◆ Task item
Every line of the records below that holds the word "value" belongs in the answer.

======== Provided records

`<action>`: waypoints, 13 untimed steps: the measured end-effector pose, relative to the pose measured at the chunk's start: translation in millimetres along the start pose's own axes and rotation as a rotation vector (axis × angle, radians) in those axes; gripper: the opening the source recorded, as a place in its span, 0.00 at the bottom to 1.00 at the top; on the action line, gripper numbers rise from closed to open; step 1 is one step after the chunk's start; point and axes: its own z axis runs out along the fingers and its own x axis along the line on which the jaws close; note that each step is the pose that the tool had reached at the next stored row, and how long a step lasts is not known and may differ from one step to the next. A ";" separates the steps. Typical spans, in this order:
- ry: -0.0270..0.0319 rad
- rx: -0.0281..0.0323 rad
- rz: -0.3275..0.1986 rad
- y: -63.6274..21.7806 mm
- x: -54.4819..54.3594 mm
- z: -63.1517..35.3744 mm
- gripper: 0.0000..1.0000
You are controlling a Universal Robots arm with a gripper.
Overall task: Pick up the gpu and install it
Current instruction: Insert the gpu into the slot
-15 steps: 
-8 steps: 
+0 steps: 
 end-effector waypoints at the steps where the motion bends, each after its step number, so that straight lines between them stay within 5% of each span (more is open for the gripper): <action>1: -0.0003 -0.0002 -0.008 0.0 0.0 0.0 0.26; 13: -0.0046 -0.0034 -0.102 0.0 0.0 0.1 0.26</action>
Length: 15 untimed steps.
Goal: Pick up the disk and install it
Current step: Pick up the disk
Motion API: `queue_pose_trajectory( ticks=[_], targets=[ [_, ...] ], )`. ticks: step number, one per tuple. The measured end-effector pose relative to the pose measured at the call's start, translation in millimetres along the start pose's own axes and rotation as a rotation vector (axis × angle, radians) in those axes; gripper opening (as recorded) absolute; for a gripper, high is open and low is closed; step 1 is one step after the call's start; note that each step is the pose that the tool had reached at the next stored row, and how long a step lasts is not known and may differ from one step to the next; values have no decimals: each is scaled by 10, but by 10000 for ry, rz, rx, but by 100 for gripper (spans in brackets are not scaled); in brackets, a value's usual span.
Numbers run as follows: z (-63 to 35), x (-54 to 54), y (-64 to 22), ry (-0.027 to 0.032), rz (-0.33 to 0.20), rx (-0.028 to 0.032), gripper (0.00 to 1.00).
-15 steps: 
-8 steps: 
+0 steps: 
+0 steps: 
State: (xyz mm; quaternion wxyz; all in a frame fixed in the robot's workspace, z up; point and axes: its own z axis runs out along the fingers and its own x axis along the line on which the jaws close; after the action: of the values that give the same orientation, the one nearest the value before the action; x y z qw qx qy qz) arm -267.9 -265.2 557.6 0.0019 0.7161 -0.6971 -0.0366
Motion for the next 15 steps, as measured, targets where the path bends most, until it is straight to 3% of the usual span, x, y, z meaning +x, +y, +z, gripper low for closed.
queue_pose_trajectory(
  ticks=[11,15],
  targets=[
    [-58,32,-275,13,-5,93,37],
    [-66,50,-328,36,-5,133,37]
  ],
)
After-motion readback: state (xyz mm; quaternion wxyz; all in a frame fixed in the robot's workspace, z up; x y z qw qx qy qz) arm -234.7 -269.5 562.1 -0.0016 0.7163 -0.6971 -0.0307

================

◆ Exercise solution
Motion API: `queue_pose_trajectory( ticks=[_], targets=[ [_, ...] ], )`. ticks: step number, one per tuple. The measured end-effector pose relative to the pose measured at the call's start, translation in millimetres along the start pose's own axes and rotation as a rotation vector (axis × angle, radians) in those axes; gripper opening (as recorded) absolute; for a gripper, high is open and low is closed; step 1 is one step after the call's start; note that each step is the pose that the tool had reached at the next stored row, and how long a step lasts is not known and may differ from one step to the next; values have no decimals: each is scaled by 10, but by 10000 for ry, rz, rx, but by 100 for gripper (spans in brackets are not scaled); in brackets, a value's usual span.
State: (xyz mm; quaternion wxyz; all in a frame fixed in the robot's workspace, z up; point and axes: its own z axis runs out along the fingers and its own x axis along the line on which the jaws close; after the action: of the values that give the same orientation, the one nearest the value before the action; x y z qw qx qy qz) arm -267.9 -265.2 557.6 0.0019 0.7161 -0.6971 -0.0366

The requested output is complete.